Which lines in the entries below contain the string "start"? Show each of them in full.

***** Material for the task *****

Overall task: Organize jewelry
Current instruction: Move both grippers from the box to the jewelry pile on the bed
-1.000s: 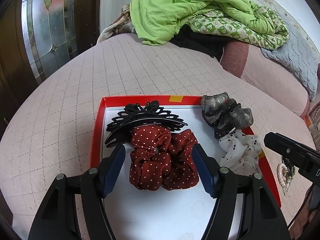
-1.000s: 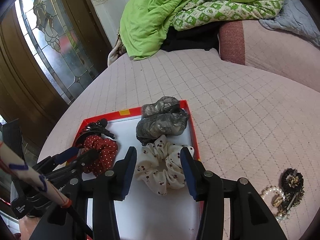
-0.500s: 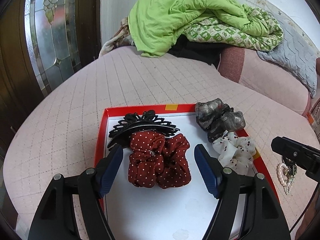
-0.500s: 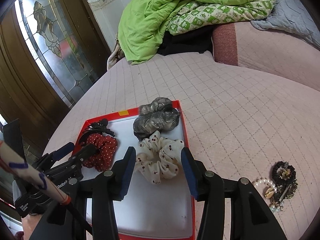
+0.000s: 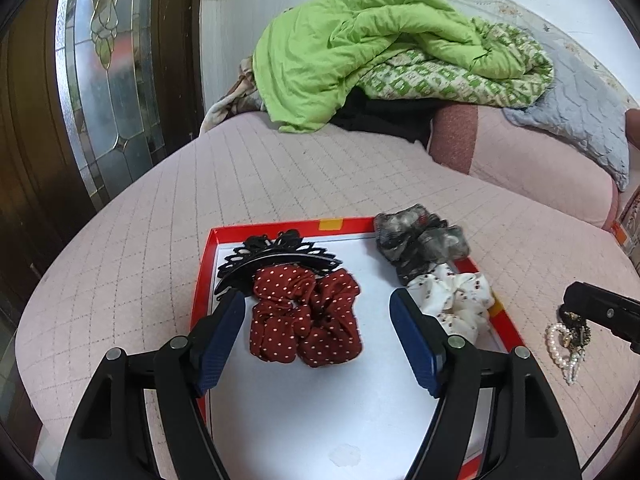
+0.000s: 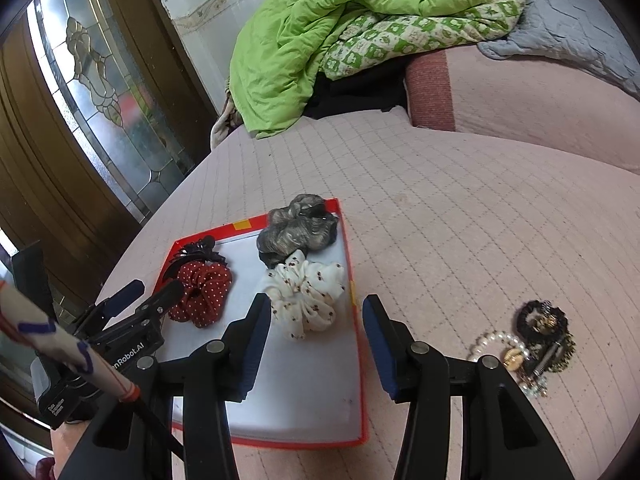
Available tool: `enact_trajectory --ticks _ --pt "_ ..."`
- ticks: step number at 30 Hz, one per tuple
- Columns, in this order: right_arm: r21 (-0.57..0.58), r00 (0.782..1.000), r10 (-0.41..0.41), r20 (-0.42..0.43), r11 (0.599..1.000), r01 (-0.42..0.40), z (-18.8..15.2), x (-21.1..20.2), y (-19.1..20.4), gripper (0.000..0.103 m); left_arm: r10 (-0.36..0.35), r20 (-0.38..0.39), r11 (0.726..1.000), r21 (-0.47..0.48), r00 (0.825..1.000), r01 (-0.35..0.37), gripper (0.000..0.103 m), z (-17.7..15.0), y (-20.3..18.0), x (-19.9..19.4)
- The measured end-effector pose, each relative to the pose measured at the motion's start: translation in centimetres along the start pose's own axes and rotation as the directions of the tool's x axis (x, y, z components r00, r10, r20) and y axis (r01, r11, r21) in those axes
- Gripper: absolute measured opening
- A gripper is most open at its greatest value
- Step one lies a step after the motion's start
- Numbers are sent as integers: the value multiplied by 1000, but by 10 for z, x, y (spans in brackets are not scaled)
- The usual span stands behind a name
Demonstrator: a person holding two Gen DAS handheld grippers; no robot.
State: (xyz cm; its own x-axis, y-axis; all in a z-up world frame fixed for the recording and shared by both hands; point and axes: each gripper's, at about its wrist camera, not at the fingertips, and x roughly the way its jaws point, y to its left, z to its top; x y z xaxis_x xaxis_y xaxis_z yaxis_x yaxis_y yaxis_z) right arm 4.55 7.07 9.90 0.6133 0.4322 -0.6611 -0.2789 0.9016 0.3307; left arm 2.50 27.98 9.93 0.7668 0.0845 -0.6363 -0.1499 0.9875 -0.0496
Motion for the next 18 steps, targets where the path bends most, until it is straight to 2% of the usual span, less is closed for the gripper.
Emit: enact_trajectory --ticks 7,12,18 --pt "75 999 -16 30 997 13 -12 -30 -40 52 -33 68 999 3 997 33 74 0 -15 -20" --pt "186 997 -50 50 982 40 -26 -50 -91 53 -65 92 997 52 994 61 75 -2 -40 -27" --pt "310 991 -109 82 948 79 -42 -66 -149 53 -175 76 978 124 982 165 75 -7 -79 -30"
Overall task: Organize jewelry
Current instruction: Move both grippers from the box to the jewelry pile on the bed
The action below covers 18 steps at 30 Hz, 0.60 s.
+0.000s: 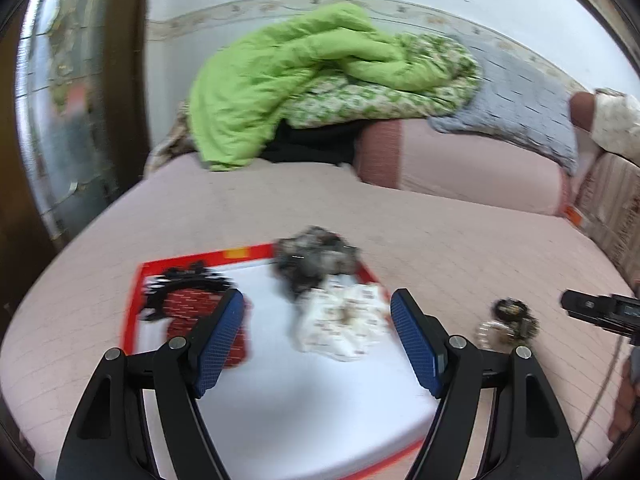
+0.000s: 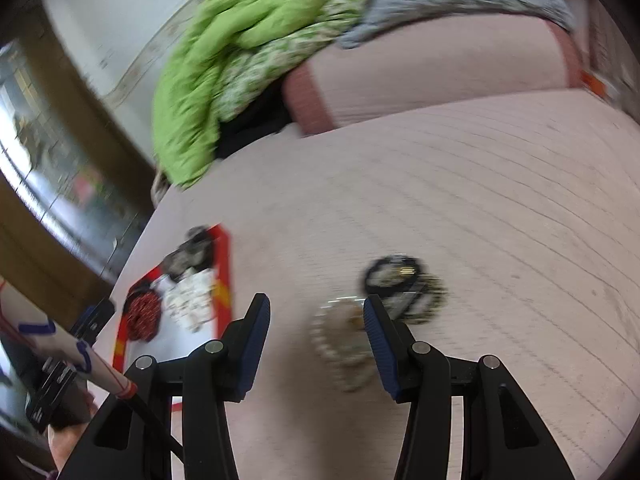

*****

Exercise result:
- The measured end-effector pose, each relative to the pose measured at the motion's start: translation in centimetres along the start pose's own axes and rotation as the directions of the tool's x axis (x, y, z components r00, r10, r20) and y axis (r01, r11, r21) in those axes
- Step one lies a step after the motion's start

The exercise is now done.